Collection entries
________________________________________

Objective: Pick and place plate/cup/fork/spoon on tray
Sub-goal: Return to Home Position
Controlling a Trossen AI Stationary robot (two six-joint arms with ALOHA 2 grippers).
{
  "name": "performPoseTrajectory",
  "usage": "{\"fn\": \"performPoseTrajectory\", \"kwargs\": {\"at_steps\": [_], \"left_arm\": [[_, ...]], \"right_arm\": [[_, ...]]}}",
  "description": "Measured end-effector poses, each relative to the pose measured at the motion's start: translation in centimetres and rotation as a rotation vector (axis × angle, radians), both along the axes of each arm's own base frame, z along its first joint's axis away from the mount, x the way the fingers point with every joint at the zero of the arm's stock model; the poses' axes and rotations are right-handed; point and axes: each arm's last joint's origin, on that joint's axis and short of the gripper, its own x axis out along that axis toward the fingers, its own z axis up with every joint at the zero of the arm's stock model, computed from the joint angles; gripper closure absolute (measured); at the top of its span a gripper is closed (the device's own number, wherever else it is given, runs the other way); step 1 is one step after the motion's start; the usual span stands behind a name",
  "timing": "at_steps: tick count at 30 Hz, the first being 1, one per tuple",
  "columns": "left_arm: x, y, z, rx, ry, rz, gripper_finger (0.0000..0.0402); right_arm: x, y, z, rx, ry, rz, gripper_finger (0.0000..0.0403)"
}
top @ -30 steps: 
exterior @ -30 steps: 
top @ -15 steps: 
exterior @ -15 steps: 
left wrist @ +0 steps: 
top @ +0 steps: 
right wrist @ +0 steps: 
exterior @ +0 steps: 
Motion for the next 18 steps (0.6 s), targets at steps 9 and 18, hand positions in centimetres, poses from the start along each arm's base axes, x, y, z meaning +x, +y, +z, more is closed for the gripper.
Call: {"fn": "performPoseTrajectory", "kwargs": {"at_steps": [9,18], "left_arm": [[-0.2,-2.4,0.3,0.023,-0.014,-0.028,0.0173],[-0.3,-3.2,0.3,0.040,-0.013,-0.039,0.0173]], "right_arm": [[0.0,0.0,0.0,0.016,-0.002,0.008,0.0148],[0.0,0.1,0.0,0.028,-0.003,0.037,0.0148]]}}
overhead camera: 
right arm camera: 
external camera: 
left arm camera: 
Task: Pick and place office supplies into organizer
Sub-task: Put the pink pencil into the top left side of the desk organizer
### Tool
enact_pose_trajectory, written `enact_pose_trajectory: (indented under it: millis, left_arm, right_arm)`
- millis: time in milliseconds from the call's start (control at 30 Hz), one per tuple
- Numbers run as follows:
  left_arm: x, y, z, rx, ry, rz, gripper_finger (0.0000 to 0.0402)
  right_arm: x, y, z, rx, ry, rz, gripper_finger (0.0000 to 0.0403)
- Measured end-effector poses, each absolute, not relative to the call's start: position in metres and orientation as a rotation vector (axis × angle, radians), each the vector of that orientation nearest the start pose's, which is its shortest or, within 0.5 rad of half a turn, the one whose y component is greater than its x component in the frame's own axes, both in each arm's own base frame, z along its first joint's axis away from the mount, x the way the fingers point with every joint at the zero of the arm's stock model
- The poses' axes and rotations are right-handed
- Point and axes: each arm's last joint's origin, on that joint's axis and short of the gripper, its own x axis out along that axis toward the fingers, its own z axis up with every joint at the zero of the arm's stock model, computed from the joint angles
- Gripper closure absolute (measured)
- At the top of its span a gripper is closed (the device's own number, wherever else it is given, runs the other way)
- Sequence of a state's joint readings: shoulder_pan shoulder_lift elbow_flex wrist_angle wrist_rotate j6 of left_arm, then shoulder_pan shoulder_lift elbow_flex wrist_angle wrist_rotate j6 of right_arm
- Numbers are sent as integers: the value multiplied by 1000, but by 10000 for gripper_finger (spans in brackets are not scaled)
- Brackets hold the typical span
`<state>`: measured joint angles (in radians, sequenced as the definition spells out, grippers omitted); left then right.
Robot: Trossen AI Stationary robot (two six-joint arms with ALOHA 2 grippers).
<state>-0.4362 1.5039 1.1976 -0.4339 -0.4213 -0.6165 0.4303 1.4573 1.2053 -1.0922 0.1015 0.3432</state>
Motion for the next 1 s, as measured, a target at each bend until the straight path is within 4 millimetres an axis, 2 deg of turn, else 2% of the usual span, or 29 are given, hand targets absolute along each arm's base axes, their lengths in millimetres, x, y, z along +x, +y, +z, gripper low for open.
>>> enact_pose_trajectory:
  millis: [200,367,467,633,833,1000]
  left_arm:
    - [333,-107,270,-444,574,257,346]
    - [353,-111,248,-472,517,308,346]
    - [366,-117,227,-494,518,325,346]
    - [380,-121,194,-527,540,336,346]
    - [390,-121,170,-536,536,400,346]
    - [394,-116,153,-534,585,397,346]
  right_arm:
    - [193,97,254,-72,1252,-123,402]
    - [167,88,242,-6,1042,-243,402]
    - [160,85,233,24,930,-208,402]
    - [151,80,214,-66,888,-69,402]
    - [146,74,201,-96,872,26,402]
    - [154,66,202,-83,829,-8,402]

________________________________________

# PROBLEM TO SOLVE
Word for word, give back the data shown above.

# RESPONSE BOX
Objective: Pick and place plate/cup/fork/spoon on tray
Sub-goal: Return to Home Position
Controlling a Trossen AI Stationary robot (two six-joint arms with ALOHA 2 grippers).
{
  "name": "performPoseTrajectory",
  "usage": "{\"fn\": \"performPoseTrajectory\", \"kwargs\": {\"at_steps\": [_], \"left_arm\": [[_, ...]], \"right_arm\": [[_, ...]]}}",
  "description": "Measured end-effector poses, each relative to the pose measured at the motion's start: translation in centimetres and rotation as a rotation vector (axis × angle, radians), both along the axes of each arm's own base frame, z along its first joint's axis away from the mount, x the way the fingers point with every joint at the zero of the arm's stock model; the poses' axes and rotations are right-handed; point and axes: each arm's last joint's origin, on that joint's axis and short of the gripper, its own x axis out along that axis toward the fingers, its own z axis up with every joint at the zero of the arm's stock model, computed from the joint angles; gripper closure absolute (measured); at the top of its span a gripper is closed (the device's own number, wherever else it is given, runs the other way); step 1 is one step after the motion's start; the usual span stands behind a name",
  "timing": "at_steps: tick count at 30 Hz, the first being 1, one per tuple",
  "columns": "left_arm: x, y, z, rx, ry, rz, gripper_finger (0.0000..0.0402); right_arm: x, y, z, rx, ry, rz, gripper_finger (0.0000..0.0403)"
}
top @ -30 steps: 
exterior @ -30 steps: 
top @ -15 steps: 
exterior @ -15 steps: 
left wrist @ +0 steps: 
top @ +0 steps: 
right wrist @ +0 steps: 
exterior @ +0 steps: 
Motion for the next 18 steps (0.6 s), targets at steps 9 and 18, hand positions in centimetres, poses from the start along each arm's base axes, x, y, z meaning +x, +y, +z, more is closed for the gripper.
Call: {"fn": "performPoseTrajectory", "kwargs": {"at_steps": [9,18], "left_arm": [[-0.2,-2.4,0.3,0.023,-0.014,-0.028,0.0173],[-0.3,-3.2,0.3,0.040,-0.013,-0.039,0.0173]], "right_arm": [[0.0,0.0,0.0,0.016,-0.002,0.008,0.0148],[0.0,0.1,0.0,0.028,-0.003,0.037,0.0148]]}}
overhead camera: 
right arm camera: 
external camera: 
left arm camera: 
Task: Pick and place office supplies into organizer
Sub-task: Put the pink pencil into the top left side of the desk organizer
### Tool
enact_pose_trajectory, written `enact_pose_trajectory: (indented under it: millis, left_arm, right_arm)`
- millis: time in milliseconds from the call's start (control at 30 Hz), one per tuple
- Numbers run as follows:
  left_arm: x, y, z, rx, ry, rz, gripper_finger (0.0000 to 0.0402)
  right_arm: x, y, z, rx, ry, rz, gripper_finger (0.0000 to 0.0403)
- Measured end-effector poses, each absolute, not relative to the call's start: position in metres and orientation as a rotation vector (axis × angle, radians), each the vector of that orientation nearest the start pose's, which is its shortest or, within 0.5 rad of half a turn, the one whose y component is greater than its x component in the frame's own axes, both in each arm's own base frame, z along its first joint's axis away from the mount, x the way the fingers point with every joint at the zero of the arm's stock model
- The poses' axes and rotations are right-handed
- Point and axes: each arm's last joint's origin, on that joint's axis and short of the gripper, its own x axis out along that axis toward the fingers, its own z axis up with every joint at the zero of the arm's stock model, computed from the joint angles
- Gripper closure absolute (measured)
- At the top of its span a gripper is closed (the device's own number, wherever else it is given, runs the other way)
- Sequence of a state's joint readings: shoulder_pan shoulder_lift elbow_flex wrist_angle wrist_rotate j6 of left_arm, then shoulder_pan shoulder_lift elbow_flex wrist_angle wrist_rotate j6 of right_arm
- Numbers are sent as integers: the value multiplied by 1000, but by 10000 for gripper_finger (spans in brackets are not scaled)
- Brackets hold the typical span
`<state>`: measured joint angles (in radians, sequenced as the definition spells out, grippers omitted); left then right.
Robot: Trossen AI Stationary robot (two six-joint arms with ALOHA 2 grippers).
<state>-0.4362 1.5039 1.1976 -0.4339 -0.4213 -0.6165 0.4303 1.4573 1.2053 -1.0922 0.1015 0.3432</state>
Motion for the next 1 s, as measured, a target at each bend until the straight path is within 4 millimetres an axis, 2 deg of turn, else 2% of the usual span, or 29 are given, hand targets absolute along each arm's base axes, their lengths in millimetres, x, y, z along +x, +y, +z, gripper low for open.
>>> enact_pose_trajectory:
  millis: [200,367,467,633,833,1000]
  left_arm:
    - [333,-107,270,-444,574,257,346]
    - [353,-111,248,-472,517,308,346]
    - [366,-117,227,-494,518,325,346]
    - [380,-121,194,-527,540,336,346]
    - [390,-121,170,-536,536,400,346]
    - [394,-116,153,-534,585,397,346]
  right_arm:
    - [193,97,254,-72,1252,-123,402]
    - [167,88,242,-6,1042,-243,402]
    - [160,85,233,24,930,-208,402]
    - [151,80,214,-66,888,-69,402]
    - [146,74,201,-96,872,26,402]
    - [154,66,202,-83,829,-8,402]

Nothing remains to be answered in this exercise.